John Sifton is Asia Advocacy Director of Human Rights Watch, where he previously worked as a senior researcher on terrorism and counterterrorism. In the preface of this substantive work, he surmises:

"Violence is something more than an event in time, something more than a cause or an effect, something more than a set of physical events. Violence — in all its dimensions — reveals deeper truths about the workings of human history and the physical world, and about cause and effect itself. To begin even approaching these truths, however, we need to look at violence itself more closely, as it occurs in actual life; we must dissect it and consider its individual elements."

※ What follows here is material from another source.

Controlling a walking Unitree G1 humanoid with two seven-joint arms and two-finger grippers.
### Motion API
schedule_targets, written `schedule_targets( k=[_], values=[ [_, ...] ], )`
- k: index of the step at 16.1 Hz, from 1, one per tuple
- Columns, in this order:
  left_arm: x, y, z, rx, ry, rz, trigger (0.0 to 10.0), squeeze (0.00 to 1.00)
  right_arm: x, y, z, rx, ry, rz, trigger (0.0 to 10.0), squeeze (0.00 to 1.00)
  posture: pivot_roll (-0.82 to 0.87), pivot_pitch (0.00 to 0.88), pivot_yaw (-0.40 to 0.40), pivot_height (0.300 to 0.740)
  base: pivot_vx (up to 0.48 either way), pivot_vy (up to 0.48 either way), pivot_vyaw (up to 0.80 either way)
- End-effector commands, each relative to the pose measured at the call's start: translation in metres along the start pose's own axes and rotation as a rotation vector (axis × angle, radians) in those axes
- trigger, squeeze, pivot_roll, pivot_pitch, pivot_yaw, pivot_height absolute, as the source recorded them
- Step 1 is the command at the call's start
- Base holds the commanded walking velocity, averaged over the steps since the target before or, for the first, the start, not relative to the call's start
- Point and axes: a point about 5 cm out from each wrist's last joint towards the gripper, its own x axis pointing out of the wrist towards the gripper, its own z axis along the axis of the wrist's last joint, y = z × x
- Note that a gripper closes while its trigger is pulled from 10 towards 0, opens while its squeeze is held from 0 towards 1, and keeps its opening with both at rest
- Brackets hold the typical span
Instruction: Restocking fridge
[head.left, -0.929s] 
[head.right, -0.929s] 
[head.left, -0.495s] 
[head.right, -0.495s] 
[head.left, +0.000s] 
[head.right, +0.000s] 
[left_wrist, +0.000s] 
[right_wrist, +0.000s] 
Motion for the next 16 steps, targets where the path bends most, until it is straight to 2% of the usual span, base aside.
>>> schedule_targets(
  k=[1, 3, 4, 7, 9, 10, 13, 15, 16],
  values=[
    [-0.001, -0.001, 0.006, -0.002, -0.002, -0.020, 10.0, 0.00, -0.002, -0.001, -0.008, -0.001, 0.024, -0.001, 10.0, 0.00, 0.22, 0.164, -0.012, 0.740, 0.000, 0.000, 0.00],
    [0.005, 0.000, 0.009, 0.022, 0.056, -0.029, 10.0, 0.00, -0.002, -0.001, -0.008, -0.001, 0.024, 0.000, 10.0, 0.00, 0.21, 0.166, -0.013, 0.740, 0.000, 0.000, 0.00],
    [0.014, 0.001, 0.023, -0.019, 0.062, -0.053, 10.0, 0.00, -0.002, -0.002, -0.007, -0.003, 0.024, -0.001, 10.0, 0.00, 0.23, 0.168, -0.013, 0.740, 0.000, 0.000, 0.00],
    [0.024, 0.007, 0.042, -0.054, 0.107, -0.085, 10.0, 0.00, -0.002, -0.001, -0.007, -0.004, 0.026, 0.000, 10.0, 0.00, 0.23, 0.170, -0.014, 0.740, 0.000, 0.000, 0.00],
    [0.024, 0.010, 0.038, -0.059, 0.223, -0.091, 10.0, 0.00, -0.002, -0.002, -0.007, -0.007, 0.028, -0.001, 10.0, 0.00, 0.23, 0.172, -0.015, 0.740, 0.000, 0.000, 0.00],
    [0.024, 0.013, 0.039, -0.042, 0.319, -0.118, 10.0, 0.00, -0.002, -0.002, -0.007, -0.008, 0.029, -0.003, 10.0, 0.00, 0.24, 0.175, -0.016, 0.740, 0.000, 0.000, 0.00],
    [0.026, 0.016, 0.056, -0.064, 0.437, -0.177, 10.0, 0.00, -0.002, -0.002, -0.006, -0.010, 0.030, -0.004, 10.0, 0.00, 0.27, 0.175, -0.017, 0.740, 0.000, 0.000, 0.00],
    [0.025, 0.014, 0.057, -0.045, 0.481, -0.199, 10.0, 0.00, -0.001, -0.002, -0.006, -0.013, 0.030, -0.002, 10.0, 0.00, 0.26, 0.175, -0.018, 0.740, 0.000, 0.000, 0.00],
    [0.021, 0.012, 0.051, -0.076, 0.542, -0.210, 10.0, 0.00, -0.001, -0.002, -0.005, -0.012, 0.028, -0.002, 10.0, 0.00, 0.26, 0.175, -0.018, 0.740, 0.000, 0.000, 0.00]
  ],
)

One element that Sifton assesses is the contemporary connection between violence and distance. Psychologists, anthropologists, historians, and even soldiers would agree that killing another person close-up is difficult and scary. Death is hard to face but so is killing. No wonder military leaders have to use every brainwashing trick in the book to make soldiers into killing machines. Nowadays it is much easier and cheaper to use drones for long-distance killings.

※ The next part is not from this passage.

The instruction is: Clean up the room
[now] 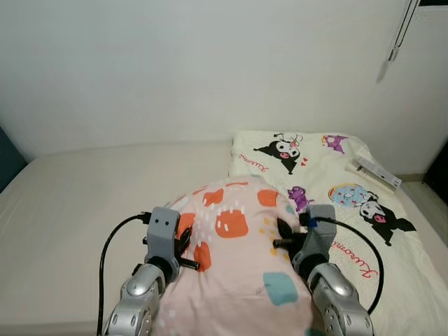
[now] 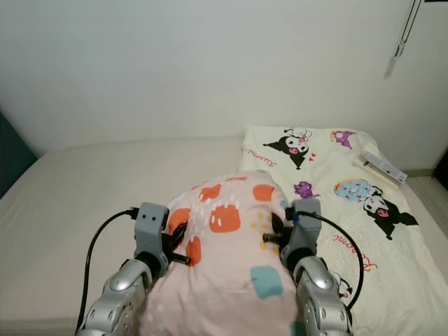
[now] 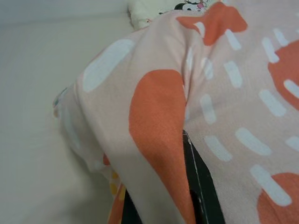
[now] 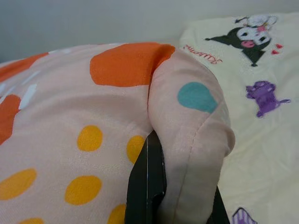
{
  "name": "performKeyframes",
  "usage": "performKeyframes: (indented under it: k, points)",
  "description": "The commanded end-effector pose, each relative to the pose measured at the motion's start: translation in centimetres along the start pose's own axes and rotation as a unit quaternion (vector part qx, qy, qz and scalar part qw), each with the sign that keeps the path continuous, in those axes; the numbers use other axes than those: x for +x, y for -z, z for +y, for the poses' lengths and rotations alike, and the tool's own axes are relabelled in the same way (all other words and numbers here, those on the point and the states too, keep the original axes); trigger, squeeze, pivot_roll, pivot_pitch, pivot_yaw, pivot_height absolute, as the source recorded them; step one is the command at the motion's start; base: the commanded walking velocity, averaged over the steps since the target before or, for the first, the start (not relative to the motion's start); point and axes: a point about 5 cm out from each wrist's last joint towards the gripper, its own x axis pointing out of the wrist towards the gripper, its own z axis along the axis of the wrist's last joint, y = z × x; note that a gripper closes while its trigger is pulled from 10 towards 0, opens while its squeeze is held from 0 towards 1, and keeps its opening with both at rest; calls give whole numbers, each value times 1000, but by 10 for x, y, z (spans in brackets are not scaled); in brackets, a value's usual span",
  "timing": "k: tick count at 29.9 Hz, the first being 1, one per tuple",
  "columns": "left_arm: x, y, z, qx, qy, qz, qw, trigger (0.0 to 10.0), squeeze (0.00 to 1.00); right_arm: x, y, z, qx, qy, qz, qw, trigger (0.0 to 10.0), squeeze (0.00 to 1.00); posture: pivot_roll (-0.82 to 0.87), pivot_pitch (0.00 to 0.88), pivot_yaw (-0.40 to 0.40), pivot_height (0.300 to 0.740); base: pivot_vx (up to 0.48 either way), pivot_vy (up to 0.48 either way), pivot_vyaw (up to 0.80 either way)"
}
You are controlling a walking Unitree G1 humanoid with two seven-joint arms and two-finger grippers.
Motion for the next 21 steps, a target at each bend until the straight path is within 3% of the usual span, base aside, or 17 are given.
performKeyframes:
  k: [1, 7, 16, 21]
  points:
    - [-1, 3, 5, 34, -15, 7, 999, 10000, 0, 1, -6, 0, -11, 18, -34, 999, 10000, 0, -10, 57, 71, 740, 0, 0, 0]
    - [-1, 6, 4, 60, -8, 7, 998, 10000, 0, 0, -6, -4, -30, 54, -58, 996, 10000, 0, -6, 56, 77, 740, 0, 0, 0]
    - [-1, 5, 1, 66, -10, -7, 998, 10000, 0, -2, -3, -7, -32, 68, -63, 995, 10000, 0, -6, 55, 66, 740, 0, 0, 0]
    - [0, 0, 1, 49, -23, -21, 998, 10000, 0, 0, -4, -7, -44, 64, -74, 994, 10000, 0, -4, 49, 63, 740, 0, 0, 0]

Military history can been seen in this light as a step-by-step march to develop weapons of war that make it possible to get farther and farther away from the enemies. Sifton notes: "What makes drones disturbing is an unusual combination of characteristics: the distance between killer and killed, the asymmetry, the prospect of automation, and, most of all, the minimization of pilot risk and political risk." He concludes that drones "foretell a future that is very dark indeed."

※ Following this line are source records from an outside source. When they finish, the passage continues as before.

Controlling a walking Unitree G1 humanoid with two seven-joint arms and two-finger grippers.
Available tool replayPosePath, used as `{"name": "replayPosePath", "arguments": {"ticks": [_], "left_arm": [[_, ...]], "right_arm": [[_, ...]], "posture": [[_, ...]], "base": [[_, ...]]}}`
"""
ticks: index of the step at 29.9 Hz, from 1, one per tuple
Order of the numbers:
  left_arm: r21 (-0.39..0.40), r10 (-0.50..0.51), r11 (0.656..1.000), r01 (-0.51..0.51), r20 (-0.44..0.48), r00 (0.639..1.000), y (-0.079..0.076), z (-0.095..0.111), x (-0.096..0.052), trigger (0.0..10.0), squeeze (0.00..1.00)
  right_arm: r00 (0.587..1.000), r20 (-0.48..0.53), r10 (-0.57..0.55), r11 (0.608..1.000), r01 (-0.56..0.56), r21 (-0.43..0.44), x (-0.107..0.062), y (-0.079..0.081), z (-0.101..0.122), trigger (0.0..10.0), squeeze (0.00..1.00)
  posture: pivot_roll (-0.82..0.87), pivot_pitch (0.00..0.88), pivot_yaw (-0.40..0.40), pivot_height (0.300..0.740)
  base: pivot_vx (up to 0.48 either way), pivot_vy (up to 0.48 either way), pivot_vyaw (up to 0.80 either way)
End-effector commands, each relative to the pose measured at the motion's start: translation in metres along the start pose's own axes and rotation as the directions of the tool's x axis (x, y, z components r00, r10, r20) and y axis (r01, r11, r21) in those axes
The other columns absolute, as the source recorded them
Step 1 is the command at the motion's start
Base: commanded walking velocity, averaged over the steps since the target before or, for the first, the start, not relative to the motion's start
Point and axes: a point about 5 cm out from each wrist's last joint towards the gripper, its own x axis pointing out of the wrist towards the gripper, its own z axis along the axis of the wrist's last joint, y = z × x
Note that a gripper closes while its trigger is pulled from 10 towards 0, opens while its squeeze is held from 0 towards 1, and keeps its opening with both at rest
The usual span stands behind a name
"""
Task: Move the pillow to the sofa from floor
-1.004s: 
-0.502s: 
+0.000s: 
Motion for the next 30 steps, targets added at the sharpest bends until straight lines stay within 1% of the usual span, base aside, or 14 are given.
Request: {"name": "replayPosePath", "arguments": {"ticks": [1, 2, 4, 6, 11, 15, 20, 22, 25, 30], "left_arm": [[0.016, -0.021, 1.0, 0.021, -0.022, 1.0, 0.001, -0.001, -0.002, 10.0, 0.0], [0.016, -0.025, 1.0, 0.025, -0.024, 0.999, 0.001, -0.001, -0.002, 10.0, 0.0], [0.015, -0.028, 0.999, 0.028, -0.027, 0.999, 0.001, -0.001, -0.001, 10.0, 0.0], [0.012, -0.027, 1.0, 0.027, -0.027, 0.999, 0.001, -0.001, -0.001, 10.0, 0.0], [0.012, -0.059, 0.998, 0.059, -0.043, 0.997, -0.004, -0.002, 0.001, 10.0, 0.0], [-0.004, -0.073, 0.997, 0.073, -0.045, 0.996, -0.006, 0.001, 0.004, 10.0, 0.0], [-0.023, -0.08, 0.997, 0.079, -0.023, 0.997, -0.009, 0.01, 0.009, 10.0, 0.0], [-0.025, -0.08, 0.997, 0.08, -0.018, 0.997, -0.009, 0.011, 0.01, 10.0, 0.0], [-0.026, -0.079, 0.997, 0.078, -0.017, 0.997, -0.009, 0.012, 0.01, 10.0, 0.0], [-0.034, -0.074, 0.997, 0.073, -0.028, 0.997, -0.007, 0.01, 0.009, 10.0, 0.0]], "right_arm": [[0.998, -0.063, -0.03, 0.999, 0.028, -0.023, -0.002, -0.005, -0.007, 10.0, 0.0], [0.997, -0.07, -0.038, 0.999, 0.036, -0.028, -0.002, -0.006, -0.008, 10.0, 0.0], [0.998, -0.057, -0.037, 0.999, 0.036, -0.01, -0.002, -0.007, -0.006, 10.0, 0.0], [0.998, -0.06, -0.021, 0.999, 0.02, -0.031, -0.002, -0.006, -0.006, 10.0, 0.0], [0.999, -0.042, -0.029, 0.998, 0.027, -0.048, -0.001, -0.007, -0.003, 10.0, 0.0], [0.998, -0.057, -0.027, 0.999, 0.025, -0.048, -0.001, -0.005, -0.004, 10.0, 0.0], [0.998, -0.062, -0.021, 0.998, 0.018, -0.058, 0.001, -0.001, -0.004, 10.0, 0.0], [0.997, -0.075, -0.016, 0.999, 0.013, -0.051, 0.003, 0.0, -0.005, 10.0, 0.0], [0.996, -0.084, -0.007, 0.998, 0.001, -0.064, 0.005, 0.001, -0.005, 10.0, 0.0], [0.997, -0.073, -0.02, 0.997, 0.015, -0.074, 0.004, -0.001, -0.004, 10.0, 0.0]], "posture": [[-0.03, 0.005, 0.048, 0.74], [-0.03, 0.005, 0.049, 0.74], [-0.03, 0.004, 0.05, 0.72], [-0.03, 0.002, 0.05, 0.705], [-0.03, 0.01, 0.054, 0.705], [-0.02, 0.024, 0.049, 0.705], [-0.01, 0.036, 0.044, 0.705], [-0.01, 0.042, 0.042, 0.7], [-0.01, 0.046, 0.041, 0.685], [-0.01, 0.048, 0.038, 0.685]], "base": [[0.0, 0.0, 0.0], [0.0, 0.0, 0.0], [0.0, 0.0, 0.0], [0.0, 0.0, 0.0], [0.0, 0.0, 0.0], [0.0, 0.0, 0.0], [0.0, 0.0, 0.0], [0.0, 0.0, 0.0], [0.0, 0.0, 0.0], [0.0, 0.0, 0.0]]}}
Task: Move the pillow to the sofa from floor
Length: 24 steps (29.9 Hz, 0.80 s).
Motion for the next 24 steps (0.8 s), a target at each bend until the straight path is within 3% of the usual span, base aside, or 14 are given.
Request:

Since the September 11th attacks, the violence afoot in the war on terror has not abated. The Guantanamo prison is still open, mass casualty suicide bombings happen regularly, and videotaped beheadings have increased.

Sifton is convinced that the violence of terrorism and counterterrorism has blurred the lines between combatants and civilians. We are facing a war that will go on forever and make the planet a much more brutal and frightening place.